Lost Your Roku Remote? Control It From Your iPhone in 2 Minutes
Updated July 2026
Good news first: of all the TV platforms, Roku is the easiest to rescue without its remote. Roku devices accept control from apps on the local network with no pairing step at all — no PIN, no Allow prompt, no account. If your WiFi hasn’t changed, you’ll be back in control before the kettle boils.
The 2-minute rescue
- Put your iPhone on the same WiFi the Roku uses (not the guest network; VPN off).
- Open Remote Pro and scan. Every Roku on the network appears by name.
- Tap it. That’s the whole setup — you’re controlling the Roku immediately: D-pad, home, back, playback, and your iPhone keyboard for search and sign-in fields.
- On Roku TVs (TCL, Hisense, Onn, Sharp, Westinghouse) you also get volume, mute and power, because the Roku is the television. On sticks and boxes, volume lives in whatever TV they’re plugged into — a physical-hardware fact no app can route around; here’s why.
The official Roku app (free) also has a remote inside it, plus extras like private listening — it’s a bigger, multi-purpose app and nudges you toward a Roku account, but it’s a perfectly honest option. Remote Pro opens straight onto the remote and covers your Samsung, Fire TV and Android TV hardware from the same screen.
If the scan comes up empty
Almost always a network split — phone on one network, Roku on another (guest WiFi, band names, new router). Run the checklist: Roku remote app can’t find your TV.
If the Roku’s buttons refuse to respond
The Roku appears in the scan, but presses bounce off? Your Roku has app control disabled by policy. One setting fixes it — on the Roku: Settings → System → Advanced system settings → Control by mobile apps → Network access → Default. Details: the control-by-mobile-apps setting. (Chicken-and-egg alert: changing it needs some navigation — a Roku TV’s physical buttons, an HDMI-CEC remote, or the old remote found one last time.)
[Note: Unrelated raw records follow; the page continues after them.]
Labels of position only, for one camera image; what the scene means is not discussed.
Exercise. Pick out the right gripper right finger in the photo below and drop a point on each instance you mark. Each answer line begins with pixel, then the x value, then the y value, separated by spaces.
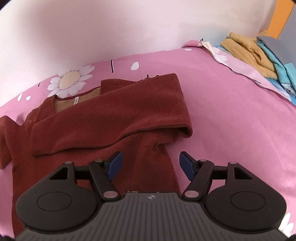
pixel 199 174

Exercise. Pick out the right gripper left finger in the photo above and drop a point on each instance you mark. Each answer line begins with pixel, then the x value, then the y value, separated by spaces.
pixel 103 173

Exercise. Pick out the dark red knit sweater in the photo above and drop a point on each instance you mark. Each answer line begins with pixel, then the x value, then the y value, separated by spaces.
pixel 137 119

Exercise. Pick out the pink floral bed sheet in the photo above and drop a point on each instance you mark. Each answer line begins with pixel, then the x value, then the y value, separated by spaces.
pixel 234 120

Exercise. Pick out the light pink floral blanket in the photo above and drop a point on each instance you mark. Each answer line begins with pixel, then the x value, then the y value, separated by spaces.
pixel 240 68

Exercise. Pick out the light blue folded garment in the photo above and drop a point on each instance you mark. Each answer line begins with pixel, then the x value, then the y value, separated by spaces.
pixel 285 73

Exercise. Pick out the mustard yellow folded garment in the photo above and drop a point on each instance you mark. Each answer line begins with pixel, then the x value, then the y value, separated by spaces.
pixel 247 50

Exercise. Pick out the grey folded garment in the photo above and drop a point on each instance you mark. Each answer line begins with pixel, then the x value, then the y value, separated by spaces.
pixel 282 53

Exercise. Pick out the orange wall trim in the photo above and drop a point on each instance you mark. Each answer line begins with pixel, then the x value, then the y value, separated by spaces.
pixel 280 17
The hard case: remote lost AND the WiFi changed
New router or new house means the Roku isn’t on any network — and a Roku off the network can’t be reached by any app. Two ways out:
- Ethernet: many Roku players and some Roku TVs have an Ethernet port. Wire it to the router; it’s instantly reachable, no WiFi setup needed.
- The hotspot trick: recreate the old network’s name and password as a hotspot on a second device; the Roku auto-joins it; control it from your phone; point it at the new WiFi. Full steps (identical for Roku): the hotspot walkthrough.
Roku TV physical buttons (tonight’s fallback)
Roku TVs keep a minimal button set on the panel — usually bottom edge or back-right: power, input, sometimes a volume rocker. Enough to watch something tonight; not enough to type a Netflix password. That part is what the phone keyboard is for.